A three-judge bench of Justices Surya Kant, N V Ramana and Aniruddha Bose, during the hearing of KA Najeeb case, said, “Once it is obvious that a timely trial would not be possible and the accused has suffered incarceration for a significant period of time, Courts would ordinarily be obligated to enlarge them on bail.”
Section 43D (5) is often cited by the government and NIA to deny bail to persons accused of terrorism offences under the UAPA. This has led to many people languishing in jails for several years without any trial.
In the KA Najeeb case, the accused had been in jail for much more than five years and there were 276 witnesses left to be examined.
Najeeb KA had been arrested for conspiring and facilitating an attack on Professor TJ Joseph in 2010 and of chopping off his hand for allegedly insulting Prophet Mohammed in a question paper and the fact that he absconded from the authorities for a while.

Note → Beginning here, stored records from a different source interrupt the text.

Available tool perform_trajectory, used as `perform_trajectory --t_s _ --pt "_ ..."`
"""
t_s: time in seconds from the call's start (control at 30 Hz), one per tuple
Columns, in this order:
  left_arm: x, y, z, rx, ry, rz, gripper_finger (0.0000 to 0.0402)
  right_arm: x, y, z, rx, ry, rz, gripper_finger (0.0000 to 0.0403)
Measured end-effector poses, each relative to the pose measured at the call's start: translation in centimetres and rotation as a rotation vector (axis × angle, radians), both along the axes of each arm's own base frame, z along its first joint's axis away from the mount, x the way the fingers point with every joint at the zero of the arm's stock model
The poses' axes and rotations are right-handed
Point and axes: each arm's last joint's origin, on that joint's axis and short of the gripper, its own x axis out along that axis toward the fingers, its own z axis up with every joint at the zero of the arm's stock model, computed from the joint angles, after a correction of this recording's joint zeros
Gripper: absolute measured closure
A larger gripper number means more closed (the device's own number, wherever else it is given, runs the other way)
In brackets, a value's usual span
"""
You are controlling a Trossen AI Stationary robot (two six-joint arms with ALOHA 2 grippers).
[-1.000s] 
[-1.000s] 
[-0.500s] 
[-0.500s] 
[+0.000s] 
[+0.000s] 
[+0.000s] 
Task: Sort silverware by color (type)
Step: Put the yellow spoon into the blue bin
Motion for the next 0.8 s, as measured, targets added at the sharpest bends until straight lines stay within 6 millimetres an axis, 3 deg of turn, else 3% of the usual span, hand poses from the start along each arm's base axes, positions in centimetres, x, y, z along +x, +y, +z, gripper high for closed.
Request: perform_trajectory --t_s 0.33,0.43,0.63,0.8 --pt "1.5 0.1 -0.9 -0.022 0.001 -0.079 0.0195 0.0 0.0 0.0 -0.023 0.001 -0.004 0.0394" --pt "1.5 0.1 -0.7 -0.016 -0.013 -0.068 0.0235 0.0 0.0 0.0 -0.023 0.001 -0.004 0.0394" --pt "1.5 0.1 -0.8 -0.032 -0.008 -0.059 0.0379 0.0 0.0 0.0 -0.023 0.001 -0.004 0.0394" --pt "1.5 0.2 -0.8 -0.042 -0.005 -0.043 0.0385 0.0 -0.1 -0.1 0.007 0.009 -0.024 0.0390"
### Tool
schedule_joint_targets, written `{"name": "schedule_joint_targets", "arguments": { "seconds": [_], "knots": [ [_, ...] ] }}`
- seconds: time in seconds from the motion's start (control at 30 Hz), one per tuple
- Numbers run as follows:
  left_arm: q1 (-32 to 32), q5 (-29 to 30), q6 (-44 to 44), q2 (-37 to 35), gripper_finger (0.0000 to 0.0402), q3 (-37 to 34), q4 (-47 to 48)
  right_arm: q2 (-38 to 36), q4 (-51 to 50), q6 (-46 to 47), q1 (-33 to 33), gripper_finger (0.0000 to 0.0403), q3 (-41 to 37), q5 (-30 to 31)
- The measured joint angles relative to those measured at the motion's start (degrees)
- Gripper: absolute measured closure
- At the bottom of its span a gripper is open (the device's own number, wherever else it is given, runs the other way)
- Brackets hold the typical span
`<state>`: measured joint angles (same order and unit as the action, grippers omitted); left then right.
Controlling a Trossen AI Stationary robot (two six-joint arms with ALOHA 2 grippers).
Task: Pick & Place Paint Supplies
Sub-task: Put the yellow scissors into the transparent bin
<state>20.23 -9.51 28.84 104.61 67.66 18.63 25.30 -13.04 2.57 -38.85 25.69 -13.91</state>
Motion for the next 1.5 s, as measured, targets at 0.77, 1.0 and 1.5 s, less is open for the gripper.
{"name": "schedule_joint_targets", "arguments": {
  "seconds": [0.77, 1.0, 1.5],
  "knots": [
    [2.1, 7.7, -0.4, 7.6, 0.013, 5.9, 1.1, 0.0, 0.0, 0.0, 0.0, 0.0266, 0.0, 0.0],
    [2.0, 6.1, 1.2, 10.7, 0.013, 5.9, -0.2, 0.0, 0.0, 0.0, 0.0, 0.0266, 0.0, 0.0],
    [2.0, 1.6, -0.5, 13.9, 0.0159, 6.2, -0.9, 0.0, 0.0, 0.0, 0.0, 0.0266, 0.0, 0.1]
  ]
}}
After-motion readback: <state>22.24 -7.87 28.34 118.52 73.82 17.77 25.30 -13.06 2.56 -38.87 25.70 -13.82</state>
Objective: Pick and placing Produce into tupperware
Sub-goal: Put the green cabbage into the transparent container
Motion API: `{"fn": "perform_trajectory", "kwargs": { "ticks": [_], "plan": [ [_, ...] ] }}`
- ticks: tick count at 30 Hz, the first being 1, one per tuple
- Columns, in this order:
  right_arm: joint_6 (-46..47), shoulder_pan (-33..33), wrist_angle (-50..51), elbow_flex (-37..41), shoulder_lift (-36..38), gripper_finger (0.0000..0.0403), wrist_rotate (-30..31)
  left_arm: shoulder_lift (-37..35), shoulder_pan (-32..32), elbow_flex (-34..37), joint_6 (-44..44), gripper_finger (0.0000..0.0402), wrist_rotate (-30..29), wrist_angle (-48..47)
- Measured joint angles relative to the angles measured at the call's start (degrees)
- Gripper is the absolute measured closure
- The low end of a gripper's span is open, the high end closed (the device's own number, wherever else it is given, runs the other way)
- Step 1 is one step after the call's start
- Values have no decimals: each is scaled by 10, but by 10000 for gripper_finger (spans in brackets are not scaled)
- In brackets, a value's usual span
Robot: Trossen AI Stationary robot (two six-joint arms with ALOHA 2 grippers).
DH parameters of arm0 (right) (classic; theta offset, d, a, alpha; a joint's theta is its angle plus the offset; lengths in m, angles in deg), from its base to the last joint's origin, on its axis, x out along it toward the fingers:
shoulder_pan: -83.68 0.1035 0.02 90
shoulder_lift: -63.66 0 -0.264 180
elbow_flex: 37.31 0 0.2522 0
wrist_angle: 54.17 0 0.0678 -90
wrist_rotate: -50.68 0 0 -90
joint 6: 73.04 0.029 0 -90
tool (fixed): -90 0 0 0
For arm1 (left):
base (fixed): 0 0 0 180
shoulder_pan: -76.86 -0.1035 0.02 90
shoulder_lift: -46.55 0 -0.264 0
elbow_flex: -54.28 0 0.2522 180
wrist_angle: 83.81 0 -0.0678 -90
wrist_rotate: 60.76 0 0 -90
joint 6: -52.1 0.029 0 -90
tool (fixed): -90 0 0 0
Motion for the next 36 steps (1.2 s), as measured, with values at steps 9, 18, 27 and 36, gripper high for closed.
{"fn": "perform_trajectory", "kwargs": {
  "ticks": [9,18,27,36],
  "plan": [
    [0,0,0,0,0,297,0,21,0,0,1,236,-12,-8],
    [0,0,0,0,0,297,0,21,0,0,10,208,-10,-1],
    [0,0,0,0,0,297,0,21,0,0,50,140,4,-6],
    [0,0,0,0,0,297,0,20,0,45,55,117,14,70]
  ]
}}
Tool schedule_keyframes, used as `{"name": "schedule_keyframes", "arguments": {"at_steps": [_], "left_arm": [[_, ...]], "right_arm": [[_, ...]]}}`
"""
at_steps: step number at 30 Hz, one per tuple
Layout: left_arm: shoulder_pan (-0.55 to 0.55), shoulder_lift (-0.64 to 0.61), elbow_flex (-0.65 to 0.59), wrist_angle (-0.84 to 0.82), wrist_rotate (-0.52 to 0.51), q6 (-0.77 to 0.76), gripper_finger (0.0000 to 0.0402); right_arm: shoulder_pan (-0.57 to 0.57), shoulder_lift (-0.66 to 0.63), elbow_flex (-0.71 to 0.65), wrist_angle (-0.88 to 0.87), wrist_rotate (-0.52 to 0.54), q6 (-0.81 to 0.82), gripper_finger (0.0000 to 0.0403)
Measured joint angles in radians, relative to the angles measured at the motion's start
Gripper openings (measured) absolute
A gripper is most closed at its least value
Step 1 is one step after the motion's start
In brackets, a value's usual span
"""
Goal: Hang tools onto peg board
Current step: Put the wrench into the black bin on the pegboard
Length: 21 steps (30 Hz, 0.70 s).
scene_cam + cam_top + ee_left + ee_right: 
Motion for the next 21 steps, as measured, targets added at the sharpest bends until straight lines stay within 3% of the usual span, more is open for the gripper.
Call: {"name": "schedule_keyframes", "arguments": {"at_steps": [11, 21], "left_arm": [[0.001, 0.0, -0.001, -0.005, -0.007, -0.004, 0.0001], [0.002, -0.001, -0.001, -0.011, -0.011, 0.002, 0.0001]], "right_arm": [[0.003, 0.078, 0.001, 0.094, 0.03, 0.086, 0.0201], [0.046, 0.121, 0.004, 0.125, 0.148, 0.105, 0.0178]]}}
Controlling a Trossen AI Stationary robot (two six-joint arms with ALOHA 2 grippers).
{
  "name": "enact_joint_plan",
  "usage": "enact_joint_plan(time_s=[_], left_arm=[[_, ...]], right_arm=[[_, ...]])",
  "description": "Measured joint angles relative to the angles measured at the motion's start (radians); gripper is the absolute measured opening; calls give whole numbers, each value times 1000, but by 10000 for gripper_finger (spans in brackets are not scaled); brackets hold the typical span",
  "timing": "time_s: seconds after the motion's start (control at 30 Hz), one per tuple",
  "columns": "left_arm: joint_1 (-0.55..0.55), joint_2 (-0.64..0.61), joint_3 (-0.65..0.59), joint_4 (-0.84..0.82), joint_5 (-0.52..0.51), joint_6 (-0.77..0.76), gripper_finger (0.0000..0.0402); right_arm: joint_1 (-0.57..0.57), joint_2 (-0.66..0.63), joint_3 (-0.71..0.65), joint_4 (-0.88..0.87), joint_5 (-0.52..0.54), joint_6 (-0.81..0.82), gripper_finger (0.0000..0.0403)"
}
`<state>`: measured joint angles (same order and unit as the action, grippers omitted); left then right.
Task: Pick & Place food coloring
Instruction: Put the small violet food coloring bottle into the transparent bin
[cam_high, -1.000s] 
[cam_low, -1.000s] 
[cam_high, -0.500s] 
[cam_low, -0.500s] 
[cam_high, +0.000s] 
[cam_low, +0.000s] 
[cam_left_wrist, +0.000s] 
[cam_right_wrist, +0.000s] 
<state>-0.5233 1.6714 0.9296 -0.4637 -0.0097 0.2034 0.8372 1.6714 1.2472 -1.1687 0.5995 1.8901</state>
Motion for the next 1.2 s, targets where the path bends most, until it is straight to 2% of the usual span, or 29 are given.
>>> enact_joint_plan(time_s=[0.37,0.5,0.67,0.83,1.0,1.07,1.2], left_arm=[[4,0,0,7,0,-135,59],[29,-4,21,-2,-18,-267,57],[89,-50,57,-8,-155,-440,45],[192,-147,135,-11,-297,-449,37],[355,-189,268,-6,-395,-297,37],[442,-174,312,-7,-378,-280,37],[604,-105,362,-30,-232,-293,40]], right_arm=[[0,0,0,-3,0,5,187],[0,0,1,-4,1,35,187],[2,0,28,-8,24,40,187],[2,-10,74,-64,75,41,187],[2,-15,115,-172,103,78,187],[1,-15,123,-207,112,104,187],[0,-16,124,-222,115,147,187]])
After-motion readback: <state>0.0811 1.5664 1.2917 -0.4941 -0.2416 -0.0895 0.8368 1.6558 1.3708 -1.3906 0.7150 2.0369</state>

“Charges have been framed only on 27-11-2020. Still, further, two opportunities were given to the appellant NIA which has shown no inclination to screen its endless list of witnesses,” the court noted.
It was also noted that some of the co-accused had faced trails and had been acquitted while the convicted ones had been given a sentence of 8 years. Najeeb had already spent more than half of that time in jail without trial.
“This Court has clarified in numerous judgements that the liberty guaranteed by Part III of the Constitution would cover within its protective ambit not only due procedure and fairness but also access to justice and a speedy trial,” the judgment says.
Najeeb had not been granted a speedy trail in this case. Therefore, the apex court felt that the accused needed to be granted bail.
The court has also added conditions to be observed by the accused because of the seriousness of the offense in question.
However, the court has clarified that this wouldn’t apply to situations where a person has just been arrested.